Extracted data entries
________________________
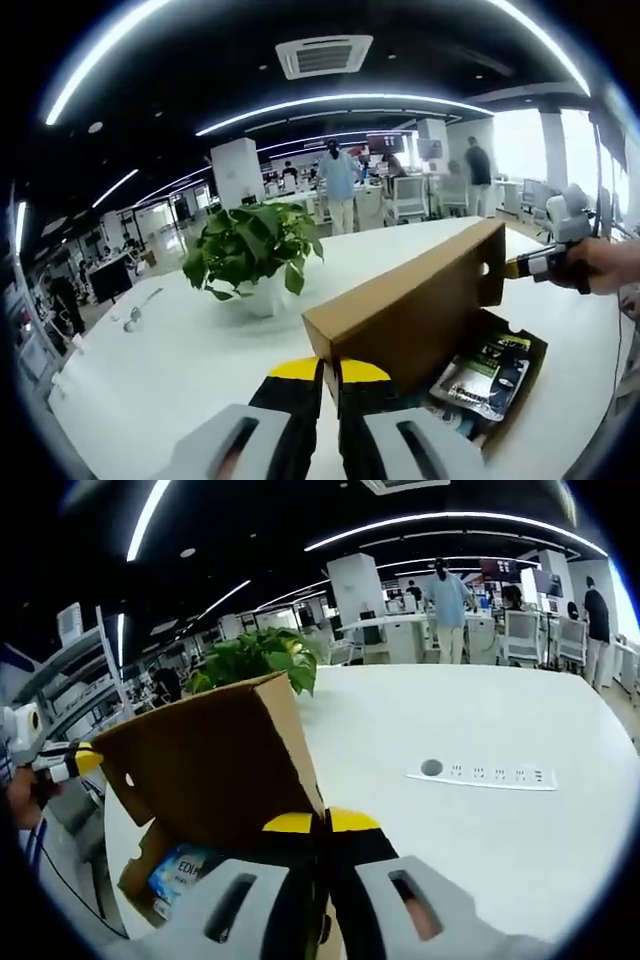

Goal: Operate the shoe box by opening the lid, removing the specified soft item, and placing it in the target area until the item is outside and the box remains undamaged.

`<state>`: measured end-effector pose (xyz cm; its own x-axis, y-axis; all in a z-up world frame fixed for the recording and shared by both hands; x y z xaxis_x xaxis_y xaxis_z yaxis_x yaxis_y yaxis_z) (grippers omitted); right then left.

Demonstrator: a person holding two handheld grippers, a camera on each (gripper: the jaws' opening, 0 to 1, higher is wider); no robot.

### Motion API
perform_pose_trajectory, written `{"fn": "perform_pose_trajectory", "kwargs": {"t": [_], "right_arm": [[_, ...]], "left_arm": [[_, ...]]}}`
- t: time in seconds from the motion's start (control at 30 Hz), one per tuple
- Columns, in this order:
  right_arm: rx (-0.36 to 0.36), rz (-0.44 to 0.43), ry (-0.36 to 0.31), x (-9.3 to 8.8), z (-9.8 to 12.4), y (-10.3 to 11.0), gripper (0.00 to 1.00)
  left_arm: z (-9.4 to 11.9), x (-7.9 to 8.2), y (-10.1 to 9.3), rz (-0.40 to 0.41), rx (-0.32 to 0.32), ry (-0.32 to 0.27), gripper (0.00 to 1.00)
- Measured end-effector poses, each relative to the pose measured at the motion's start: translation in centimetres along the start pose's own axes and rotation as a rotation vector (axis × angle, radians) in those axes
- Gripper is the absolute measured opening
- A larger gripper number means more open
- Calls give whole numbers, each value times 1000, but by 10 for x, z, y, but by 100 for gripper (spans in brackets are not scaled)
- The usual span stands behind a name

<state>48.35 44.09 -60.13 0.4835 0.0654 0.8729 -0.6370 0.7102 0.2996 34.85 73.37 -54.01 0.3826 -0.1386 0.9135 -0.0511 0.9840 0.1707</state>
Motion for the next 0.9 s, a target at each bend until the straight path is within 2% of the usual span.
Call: {"fn": "perform_pose_trajectory", "kwargs": {"t": [0.2, 0.23, 0.53, 0.9], "right_arm": [[3, 7, 1, 5, -8, 0, 1], [3, 7, 1, 5, -8, 0, 1], [5, 12, 8, 11, -21, -4, 1], [-1, -1, 11, 13, -36, -9, 0]], "left_arm": [[-13, -2, 2, -28, 0, 15, 5], [-16, -7, 2, -41, 3, 38, 5], [-26, -36, 3, -27, -27, 110, 5], [-42, -51, -2, -17, -58, 167, 4]]}}
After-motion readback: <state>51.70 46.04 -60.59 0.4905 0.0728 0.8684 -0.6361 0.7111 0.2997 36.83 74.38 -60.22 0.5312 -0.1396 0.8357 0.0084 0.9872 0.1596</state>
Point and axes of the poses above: the point that each gripper's makers call its tool centre point, and the gripper's own axes: z roughly backward along the fingers, y roughly to its left, x roughly out of its top, the point moved 4 cm from there along z, roughly backward along the fingers, and after that the axes turned 7 degrees about x, right-handed, at the moved point
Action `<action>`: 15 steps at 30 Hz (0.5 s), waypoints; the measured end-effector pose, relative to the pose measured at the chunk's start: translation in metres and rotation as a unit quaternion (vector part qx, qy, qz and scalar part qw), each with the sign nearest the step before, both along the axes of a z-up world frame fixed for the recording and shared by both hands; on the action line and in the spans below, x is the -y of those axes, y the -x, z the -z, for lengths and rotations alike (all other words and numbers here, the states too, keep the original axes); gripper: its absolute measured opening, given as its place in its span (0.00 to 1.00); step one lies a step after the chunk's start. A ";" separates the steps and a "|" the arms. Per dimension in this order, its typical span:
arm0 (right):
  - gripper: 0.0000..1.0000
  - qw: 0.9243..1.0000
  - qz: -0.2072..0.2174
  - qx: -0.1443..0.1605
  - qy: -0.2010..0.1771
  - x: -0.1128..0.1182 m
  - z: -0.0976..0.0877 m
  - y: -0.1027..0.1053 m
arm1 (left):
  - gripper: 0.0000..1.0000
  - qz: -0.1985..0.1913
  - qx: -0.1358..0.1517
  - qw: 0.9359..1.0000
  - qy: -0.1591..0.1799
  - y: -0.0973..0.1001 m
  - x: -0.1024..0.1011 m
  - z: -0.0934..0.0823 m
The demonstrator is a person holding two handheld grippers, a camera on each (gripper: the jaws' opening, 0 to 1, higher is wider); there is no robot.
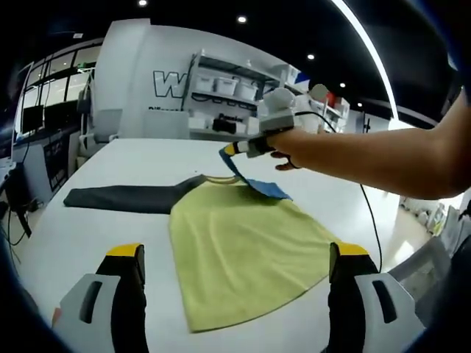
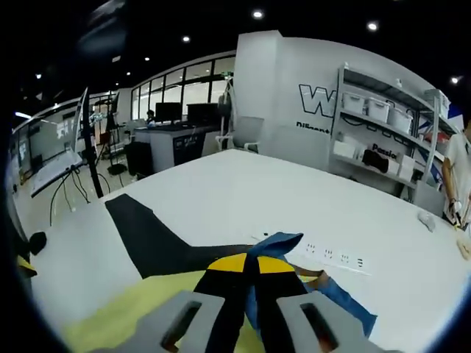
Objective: Fold the garment on the visible template until the final outline fits inside the template.
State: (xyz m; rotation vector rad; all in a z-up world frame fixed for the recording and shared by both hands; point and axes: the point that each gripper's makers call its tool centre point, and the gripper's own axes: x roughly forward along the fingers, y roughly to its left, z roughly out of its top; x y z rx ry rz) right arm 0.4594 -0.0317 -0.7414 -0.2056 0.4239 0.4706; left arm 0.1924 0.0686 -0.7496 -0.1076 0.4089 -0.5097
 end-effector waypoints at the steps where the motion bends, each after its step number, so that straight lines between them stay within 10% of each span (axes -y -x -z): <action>1: 0.00 1.000 -0.003 0.000 0.001 -0.002 0.001 0.000 | 0.98 0.000 0.000 1.000 0.000 0.000 0.000 0.000; 15: 0.00 0.997 -0.066 -0.029 0.035 -0.061 0.042 0.017 | 0.96 0.002 -0.006 1.000 0.000 0.001 0.000 0.003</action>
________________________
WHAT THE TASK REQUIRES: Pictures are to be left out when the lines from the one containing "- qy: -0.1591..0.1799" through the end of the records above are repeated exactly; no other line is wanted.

TASK RESPONSE:
  - qy: -0.1591..0.1799
  - y: -0.0973..0.1001 m
  - x: -0.1024..0.1011 m
  - z: -0.0934..0.0823 m
The demonstrator is a person holding two handheld grippers, a camera on each (gripper: the jaws' opening, 0 to 1, higher is wider); there is no robot.
Objective: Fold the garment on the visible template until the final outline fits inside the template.
State: (xyz m; rotation vector rad; all in a z-up world frame fixed for the recording and shared by both hands; point and axes: the point that each gripper's makers call its tool centre point, and the gripper's own axes: x roughly forward along the fingers, y roughly to its left, z roughly out of its top; x y z rx ry rz) right arm 0.4594 -0.0317 -0.7414 -0.2056 0.4239 0.4706; left arm 0.1924 0.0686 -0.7496 -0.1076 0.4089 -0.5097
 end-effector waypoints at the steps where the motion bends, each after its step number, so that straight lines between them stay within 10% of each span (axes -y -x -z): <action>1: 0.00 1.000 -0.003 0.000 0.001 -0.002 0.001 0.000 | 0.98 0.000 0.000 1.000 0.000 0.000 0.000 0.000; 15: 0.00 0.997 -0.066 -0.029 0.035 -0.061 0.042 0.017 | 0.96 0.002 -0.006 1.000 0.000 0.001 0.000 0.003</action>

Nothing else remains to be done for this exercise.